ML-Based Employee Absence Prediction for Manufacturing Risk Management
Program: Data Science Master's Degree
Location: Fort Collins, Colorado (onsite)
Student: Trevor Nelson
This project addressed a critical operational challenge for a US-based manufacturing company: unplanned employee absences that disrupt production schedules and customer deliveries. Unlike inventory or tooling shortages that provide warning, staffing gaps from employee no-shows force managers to rely on gut-feeling heuristics when planning daily operations.
Project Objectives
1. Train a classifier model achieving minimum 70% precision on test data
2. Provide a staffing forecasting tool predicting no-show likelihood one day in advance
3. Ensure model explainability for legal and ethical compliance in employee-related decisions
Using PySpark on a distributed computing infrastructure, I developed a Random Forest model that achieved 74% precision despite extreme class imbalance (0.15% positive rate).

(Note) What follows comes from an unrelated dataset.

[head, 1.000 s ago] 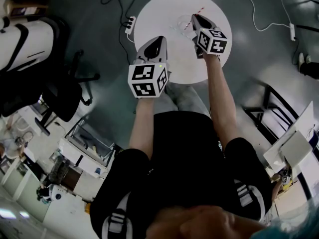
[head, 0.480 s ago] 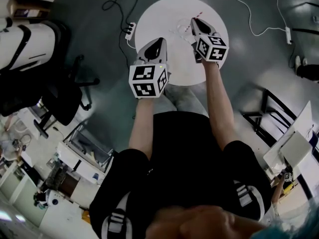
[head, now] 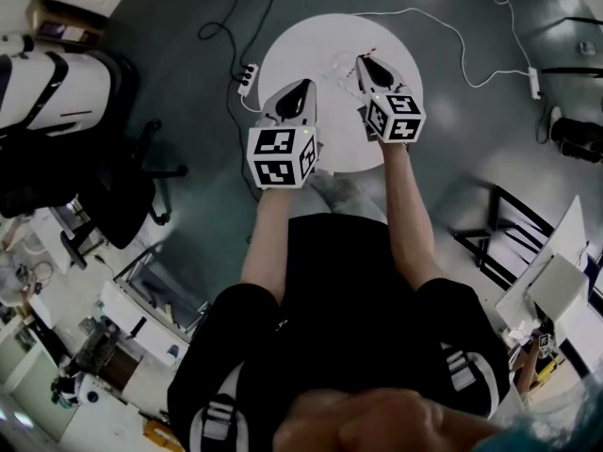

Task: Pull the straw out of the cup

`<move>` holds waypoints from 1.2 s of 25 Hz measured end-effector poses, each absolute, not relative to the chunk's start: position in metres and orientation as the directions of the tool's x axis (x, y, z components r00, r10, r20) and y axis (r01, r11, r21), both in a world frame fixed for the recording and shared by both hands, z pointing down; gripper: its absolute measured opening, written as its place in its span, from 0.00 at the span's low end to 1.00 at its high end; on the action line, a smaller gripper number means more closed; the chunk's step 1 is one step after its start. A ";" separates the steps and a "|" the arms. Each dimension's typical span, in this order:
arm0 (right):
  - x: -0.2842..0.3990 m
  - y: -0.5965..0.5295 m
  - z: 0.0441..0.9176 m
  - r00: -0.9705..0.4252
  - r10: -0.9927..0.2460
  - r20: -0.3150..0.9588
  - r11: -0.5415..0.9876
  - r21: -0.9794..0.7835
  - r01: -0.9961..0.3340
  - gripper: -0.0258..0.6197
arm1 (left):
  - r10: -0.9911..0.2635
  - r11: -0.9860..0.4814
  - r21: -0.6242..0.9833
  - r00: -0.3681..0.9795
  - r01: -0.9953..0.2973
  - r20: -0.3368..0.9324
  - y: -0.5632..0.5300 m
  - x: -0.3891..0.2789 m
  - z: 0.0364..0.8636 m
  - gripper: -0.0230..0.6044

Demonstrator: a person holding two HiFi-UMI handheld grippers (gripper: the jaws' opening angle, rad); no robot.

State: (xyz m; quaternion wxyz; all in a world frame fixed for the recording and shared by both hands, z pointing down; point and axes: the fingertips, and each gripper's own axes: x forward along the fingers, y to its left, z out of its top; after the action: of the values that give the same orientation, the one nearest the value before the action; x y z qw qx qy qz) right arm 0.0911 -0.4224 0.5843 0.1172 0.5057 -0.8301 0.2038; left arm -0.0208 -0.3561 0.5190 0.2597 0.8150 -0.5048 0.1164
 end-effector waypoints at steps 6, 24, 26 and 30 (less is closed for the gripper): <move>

The model processed tens of millions of records from the company’s workforce management system, incorporating sophisticated feature engineering, including rolling window statistics and team-level behavioral metrics.
The solution enables managers to abandon unreliable staffing assumptions and instead use data-driven forecasts for proactive mitigation planning, such as shifting employees between production lines. Model interpretability requirements drove the selection of tree-based algorithms, ensuring leaders understand how predictions are generated while maintaining compliance with employee privacy standards.